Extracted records
++++

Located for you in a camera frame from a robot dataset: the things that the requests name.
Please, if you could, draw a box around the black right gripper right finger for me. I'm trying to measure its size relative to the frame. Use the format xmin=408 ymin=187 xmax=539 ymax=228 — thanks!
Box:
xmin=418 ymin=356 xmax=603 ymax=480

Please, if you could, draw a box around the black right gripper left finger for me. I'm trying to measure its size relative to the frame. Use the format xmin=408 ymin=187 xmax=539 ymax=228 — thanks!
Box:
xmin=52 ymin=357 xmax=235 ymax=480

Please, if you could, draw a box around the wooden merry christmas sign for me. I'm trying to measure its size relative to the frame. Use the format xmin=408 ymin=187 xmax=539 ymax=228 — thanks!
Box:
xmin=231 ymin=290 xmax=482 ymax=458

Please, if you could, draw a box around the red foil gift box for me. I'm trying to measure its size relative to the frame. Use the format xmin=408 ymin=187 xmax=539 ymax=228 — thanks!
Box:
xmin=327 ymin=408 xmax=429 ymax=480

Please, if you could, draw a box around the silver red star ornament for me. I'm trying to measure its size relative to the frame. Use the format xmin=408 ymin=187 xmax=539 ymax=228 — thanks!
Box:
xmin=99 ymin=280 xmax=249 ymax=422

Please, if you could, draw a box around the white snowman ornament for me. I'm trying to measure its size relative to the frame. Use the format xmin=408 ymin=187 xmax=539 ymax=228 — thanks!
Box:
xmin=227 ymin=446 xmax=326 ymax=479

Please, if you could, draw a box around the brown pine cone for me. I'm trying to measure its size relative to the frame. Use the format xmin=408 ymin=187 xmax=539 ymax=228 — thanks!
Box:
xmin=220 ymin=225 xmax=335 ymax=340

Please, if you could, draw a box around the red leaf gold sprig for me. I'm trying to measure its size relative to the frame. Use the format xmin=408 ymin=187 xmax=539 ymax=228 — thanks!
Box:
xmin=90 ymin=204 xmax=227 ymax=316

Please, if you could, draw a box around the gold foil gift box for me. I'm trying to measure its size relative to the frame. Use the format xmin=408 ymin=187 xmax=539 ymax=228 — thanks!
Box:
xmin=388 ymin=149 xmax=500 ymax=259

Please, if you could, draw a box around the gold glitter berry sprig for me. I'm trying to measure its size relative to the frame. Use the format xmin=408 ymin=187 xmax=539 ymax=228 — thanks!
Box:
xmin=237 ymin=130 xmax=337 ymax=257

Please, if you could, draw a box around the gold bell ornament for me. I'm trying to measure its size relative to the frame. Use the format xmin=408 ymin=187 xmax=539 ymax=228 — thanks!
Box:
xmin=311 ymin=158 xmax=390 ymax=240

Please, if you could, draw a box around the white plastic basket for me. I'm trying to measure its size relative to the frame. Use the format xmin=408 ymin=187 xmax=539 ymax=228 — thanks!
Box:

++++

• **TASK TO COMPLETE**
Output each entry precisely as given.

• **RESULT OF THIS EXERCISE**
Located for you in a camera frame from a robot dataset: the things that the requests name.
Please, if you could, draw a box around the black right gripper right finger for me. I'm trying to measure its size relative to the frame. Use the format xmin=408 ymin=187 xmax=539 ymax=228 — thanks!
Box:
xmin=418 ymin=356 xmax=603 ymax=480

Please, if you could, draw a box around the black right gripper left finger for me. I'm trying to measure its size relative to the frame. Use the format xmin=408 ymin=187 xmax=539 ymax=228 — thanks!
Box:
xmin=52 ymin=357 xmax=235 ymax=480

Please, if you could, draw a box around the wooden merry christmas sign for me. I'm trying to measure its size relative to the frame. Use the format xmin=408 ymin=187 xmax=539 ymax=228 — thanks!
Box:
xmin=231 ymin=290 xmax=482 ymax=458

Please, if you could, draw a box around the red foil gift box for me. I'm trying to measure its size relative to the frame. Use the format xmin=408 ymin=187 xmax=539 ymax=228 — thanks!
Box:
xmin=327 ymin=408 xmax=429 ymax=480

Please, if you could, draw a box around the silver red star ornament for me. I'm trying to measure its size relative to the frame. Use the format xmin=408 ymin=187 xmax=539 ymax=228 — thanks!
Box:
xmin=99 ymin=280 xmax=249 ymax=422

Please, if you could, draw a box around the white snowman ornament for me. I'm trying to measure its size relative to the frame. Use the format xmin=408 ymin=187 xmax=539 ymax=228 — thanks!
Box:
xmin=227 ymin=446 xmax=326 ymax=479

Please, if you could, draw a box around the brown pine cone for me. I'm trying to measure its size relative to the frame. Use the format xmin=408 ymin=187 xmax=539 ymax=228 — thanks!
Box:
xmin=220 ymin=225 xmax=335 ymax=340

Please, if you could, draw a box around the red leaf gold sprig for me. I'm trying to measure its size relative to the frame. Use the format xmin=408 ymin=187 xmax=539 ymax=228 — thanks!
Box:
xmin=90 ymin=204 xmax=227 ymax=316

Please, if you could, draw a box around the gold foil gift box for me. I'm trying to measure its size relative to the frame. Use the format xmin=408 ymin=187 xmax=539 ymax=228 — thanks!
Box:
xmin=388 ymin=149 xmax=500 ymax=259

Please, if you could, draw a box around the gold glitter berry sprig for me. I'm trying to measure its size relative to the frame. Use the format xmin=408 ymin=187 xmax=539 ymax=228 — thanks!
Box:
xmin=237 ymin=130 xmax=337 ymax=257

Please, if you could, draw a box around the gold bell ornament for me. I'm trying to measure its size relative to the frame. Use the format xmin=408 ymin=187 xmax=539 ymax=228 — thanks!
Box:
xmin=311 ymin=158 xmax=390 ymax=240

Please, if you could, draw a box around the white plastic basket for me. I'm trying to measure its size relative to the frame. Use the format xmin=408 ymin=187 xmax=539 ymax=228 — thanks!
Box:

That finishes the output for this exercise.